▶ [TASK GOAL]
Read the lines below. Copy out any that hold the string "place".

........

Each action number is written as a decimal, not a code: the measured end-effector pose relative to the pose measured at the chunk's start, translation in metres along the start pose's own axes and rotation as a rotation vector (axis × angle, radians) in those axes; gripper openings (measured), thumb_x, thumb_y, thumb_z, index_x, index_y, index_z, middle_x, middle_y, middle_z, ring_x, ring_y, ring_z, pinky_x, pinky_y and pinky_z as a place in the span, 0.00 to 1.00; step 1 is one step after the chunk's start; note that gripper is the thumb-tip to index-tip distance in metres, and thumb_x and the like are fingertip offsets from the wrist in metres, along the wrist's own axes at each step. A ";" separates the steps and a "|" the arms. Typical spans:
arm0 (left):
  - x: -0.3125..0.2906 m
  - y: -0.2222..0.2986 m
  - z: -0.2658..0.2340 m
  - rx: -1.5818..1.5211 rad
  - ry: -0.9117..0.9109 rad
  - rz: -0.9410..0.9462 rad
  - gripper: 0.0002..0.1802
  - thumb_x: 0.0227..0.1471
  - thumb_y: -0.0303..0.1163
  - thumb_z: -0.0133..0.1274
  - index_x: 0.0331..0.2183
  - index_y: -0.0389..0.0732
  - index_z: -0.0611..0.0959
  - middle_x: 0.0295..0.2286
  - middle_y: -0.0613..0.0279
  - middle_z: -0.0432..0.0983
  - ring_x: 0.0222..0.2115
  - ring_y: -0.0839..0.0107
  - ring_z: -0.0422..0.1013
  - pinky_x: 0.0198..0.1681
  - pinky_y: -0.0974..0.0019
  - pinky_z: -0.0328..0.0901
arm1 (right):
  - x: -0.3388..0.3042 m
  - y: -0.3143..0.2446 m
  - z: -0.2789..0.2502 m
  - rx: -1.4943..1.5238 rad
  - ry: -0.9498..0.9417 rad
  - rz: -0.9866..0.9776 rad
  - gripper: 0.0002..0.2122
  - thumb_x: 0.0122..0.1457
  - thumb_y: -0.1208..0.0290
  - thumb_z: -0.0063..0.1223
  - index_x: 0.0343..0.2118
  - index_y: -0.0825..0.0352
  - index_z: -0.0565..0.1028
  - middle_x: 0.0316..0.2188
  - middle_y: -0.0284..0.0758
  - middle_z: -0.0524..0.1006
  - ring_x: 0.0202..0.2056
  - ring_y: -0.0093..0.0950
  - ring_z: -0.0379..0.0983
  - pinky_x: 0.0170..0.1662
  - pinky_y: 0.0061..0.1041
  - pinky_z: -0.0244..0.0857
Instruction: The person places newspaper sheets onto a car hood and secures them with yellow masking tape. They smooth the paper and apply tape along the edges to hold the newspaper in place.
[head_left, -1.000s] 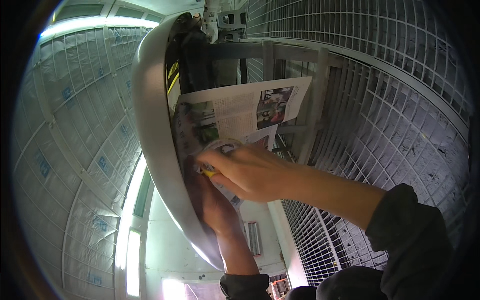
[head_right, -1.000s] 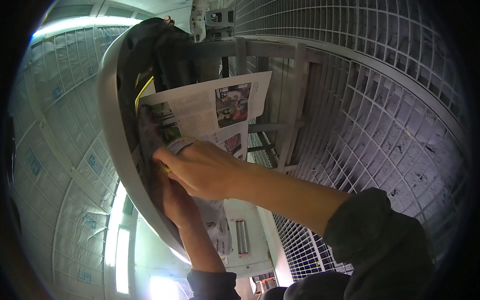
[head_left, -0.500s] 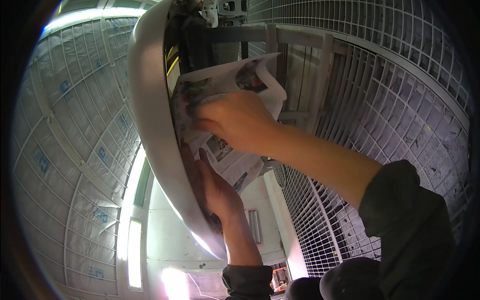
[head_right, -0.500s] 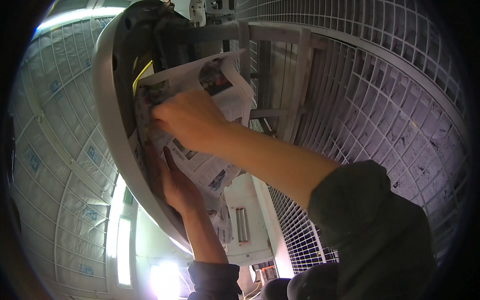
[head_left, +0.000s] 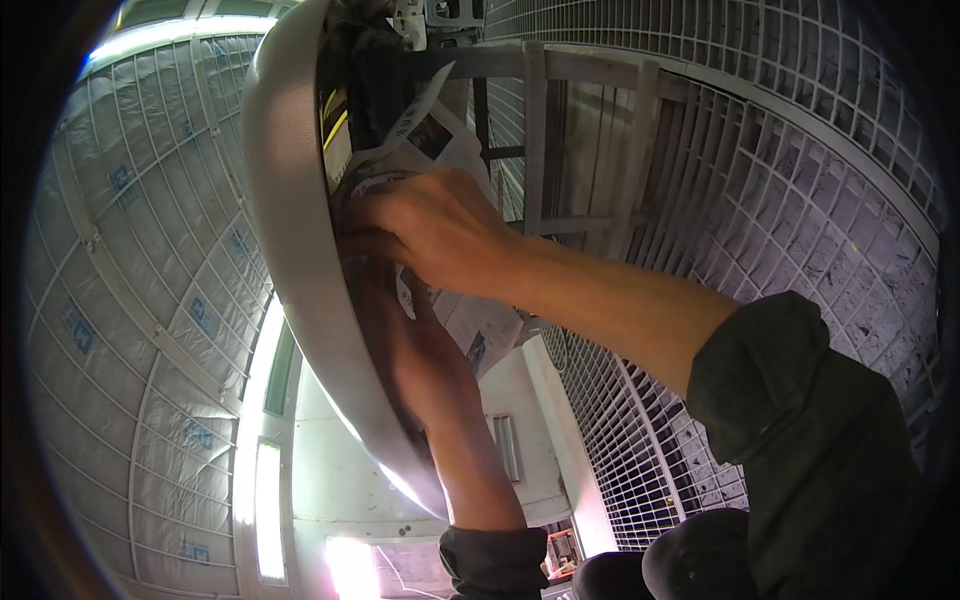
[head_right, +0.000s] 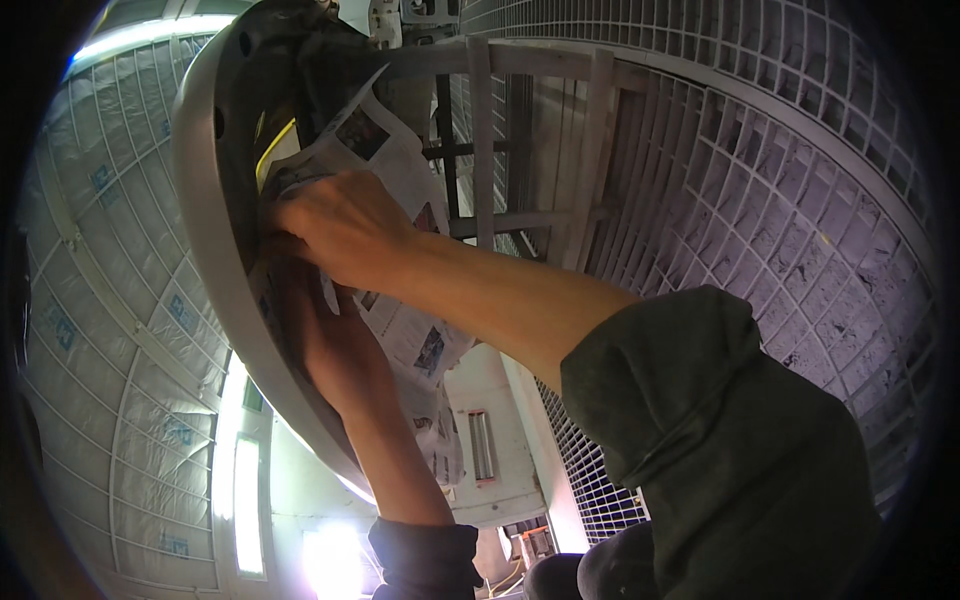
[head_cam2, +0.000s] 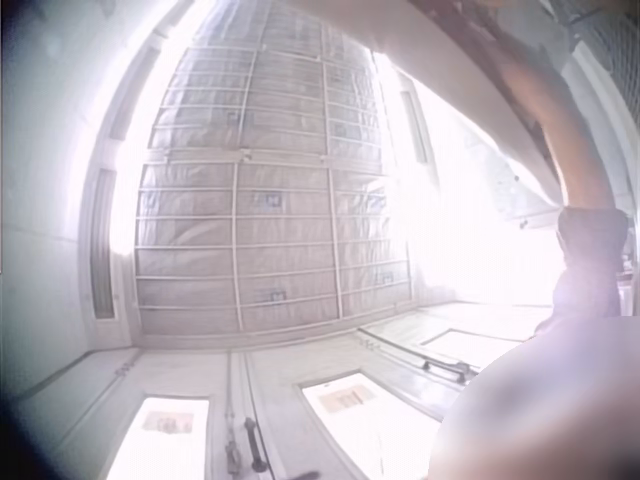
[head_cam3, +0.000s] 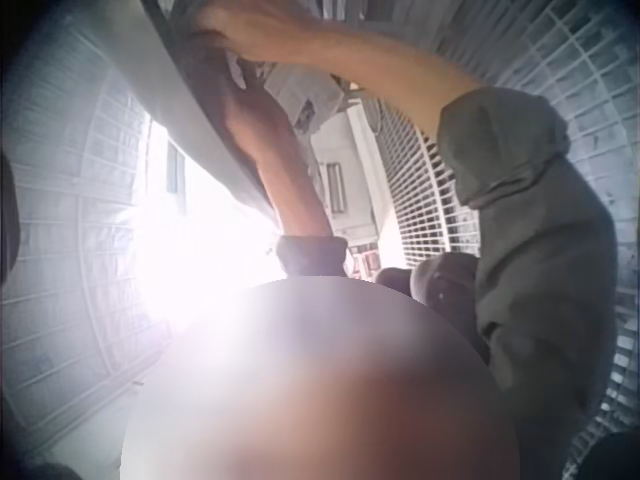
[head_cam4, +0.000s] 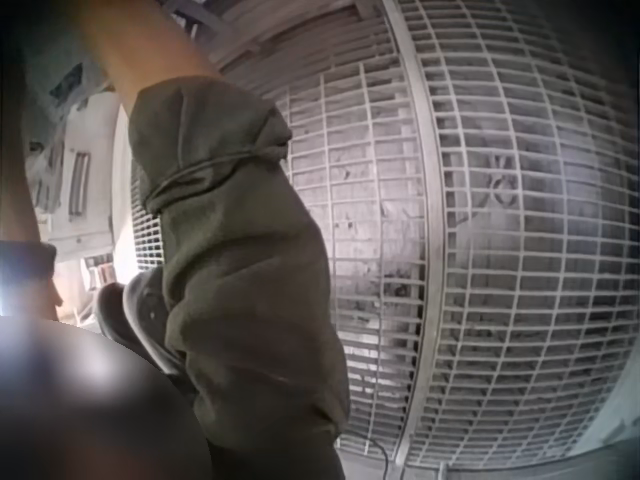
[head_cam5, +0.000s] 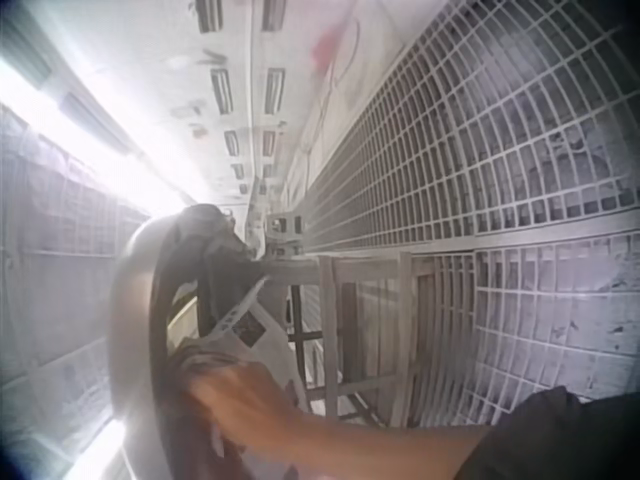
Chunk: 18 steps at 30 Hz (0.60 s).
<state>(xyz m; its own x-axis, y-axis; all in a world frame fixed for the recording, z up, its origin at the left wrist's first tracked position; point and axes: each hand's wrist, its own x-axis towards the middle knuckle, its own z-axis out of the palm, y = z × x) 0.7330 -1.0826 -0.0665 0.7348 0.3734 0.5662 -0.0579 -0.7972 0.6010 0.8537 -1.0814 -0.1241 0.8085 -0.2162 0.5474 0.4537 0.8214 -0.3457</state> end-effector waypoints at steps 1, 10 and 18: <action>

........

▶ [REPLY]
Each action number is written as a decimal, not a code: the measured end-effector pose relative to the pose measured at the chunk's start, translation in metres along the start pose's own axes and rotation as a rotation vector (axis × angle, radians) in those axes; gripper openings (measured), thumb_x, thumb_y, thumb_z, index_x, index_y, index_z, middle_x, middle_y, middle_z, ring_x, ring_y, ring_z, pinky_x, pinky_y and pinky_z as a place in the span, 0.00 to 1.00; step 1 is one step after the chunk's start; note that gripper is the thumb-tip to index-tip distance in metres, and thumb_x and the like are fingertip offsets from the wrist in metres, along the wrist's own axes at each step. A ";" separates the steps and a "|" the arms. Typical spans:
Instruction: The person places newspaper sheets onto a car hood and secures them with yellow masking tape. They smooth the paper and apply tape along the edges to hold the newspaper in place.

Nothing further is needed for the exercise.